🤖 AI Summary
This work addresses constrained convex optimization with imperfect gradient predictions, where even with accurate predictions, a regret lower bound of Ω(√T) persists under single-point feedback. The paper proposes the TP-VR-OPT algorithm, which, under two-point feedback, establishes—for the first time—an information-theoretic regret lower bound of Ω(√𝔼[S_T]) that depends on the expected cumulative prediction error 𝔼[S_T], and achieves a matching upper bound of O(√(d𝔼[S_T])), differing only by a √d factor. The method integrates variance-reduced gradient estimation, optimistic online learning, and adaptive step sizes, requiring no prior knowledge of either S_T or the time horizon T. Furthermore, it naturally extends to non-stationary environments, maintaining adaptivity with respect to both dynamic path length and prediction error.
📝 Abstract
Bandit convex optimization (BCO) is a fundamental online learning framework with partial feedback, where the learner observes only the loss incurred at the chosen decision point in each round. In this work, we investigate whether optimistic gradient predictions can improve worst-case regret guarantees in a prediction-adaptive manner. Specifically, given gradient predictions $m_t$, we seek regret bounds that scale with the cumulative prediction error $S_T=\sum_{t=1}^T \|\nabla f_t(x_t)-m_t\|^2.$ We first establish a negative result: under the single-point feedback protocol, an unavoidable $Ω(\sqrt{T})$ regret lower bound persists even when $S_T=o(T)$, showing that the variance of gradient estimation fundamentally obscures the benefit of accurate predictions.
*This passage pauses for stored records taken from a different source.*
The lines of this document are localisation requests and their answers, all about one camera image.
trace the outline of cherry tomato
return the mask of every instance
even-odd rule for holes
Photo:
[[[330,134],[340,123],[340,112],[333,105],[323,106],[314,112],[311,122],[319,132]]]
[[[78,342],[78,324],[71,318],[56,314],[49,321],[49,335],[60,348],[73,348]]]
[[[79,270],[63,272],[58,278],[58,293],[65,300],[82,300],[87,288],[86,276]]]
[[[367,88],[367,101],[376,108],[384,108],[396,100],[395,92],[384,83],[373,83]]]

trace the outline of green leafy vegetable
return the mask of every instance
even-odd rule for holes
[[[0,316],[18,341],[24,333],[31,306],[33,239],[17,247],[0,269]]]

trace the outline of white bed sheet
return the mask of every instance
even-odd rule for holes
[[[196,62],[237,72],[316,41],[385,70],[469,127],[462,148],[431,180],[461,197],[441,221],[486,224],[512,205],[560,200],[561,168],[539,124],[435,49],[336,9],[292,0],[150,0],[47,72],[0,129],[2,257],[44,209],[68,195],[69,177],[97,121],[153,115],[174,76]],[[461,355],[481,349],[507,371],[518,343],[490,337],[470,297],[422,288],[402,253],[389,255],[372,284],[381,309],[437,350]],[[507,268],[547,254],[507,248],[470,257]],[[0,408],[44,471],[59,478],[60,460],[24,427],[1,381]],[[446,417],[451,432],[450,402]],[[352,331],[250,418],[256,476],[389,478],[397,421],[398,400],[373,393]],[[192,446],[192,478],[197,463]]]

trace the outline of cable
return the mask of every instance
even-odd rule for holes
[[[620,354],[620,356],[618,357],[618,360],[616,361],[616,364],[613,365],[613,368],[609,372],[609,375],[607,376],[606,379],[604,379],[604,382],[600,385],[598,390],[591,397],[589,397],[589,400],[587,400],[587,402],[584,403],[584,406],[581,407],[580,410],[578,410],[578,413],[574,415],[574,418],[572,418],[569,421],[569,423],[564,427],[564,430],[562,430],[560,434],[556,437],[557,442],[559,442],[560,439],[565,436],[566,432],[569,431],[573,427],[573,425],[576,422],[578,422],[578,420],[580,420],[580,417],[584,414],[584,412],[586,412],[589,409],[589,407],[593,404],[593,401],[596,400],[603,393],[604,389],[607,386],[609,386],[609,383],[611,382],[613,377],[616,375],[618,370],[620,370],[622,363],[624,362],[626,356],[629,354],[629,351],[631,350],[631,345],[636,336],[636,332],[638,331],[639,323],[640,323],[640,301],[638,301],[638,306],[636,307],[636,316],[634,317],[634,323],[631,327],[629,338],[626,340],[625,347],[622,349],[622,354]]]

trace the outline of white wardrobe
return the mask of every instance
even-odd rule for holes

To overcome this barrier, we propose \emph{Two-Point Variance-Reduced Optimistic Gradient Descent} (TP-VR-OPT) for the two-point feedback setting. The key idea is a novel variance-reduced gradient estimator whose variance scales with the prediction error rather than the gradient norm. This yields a regret bound of $O\big(\sqrt{d\,\mathbb{E}[S_T]}\big),$ where $d$ is the decision dimension. Complementing this result, we establish an information-theoretic lower bound that scales as $Ω(\sqrt{\mathbb{E}[S_T]})$, providing a fundamental characterization of the best achievable prediction-adaptive regret and showing that TP-VR-OPT is optimal up to a factor of $\sqrt d$. We further develop adaptive variants that eliminate the need for prior knowledge of $\mathbb{E}[S_T]$ or the horizon $T$, and extend our framework to non-stationary environments, establishing dynamic regret guarantees that adapt simultaneously to the cumulative prediction error and the comparator path length.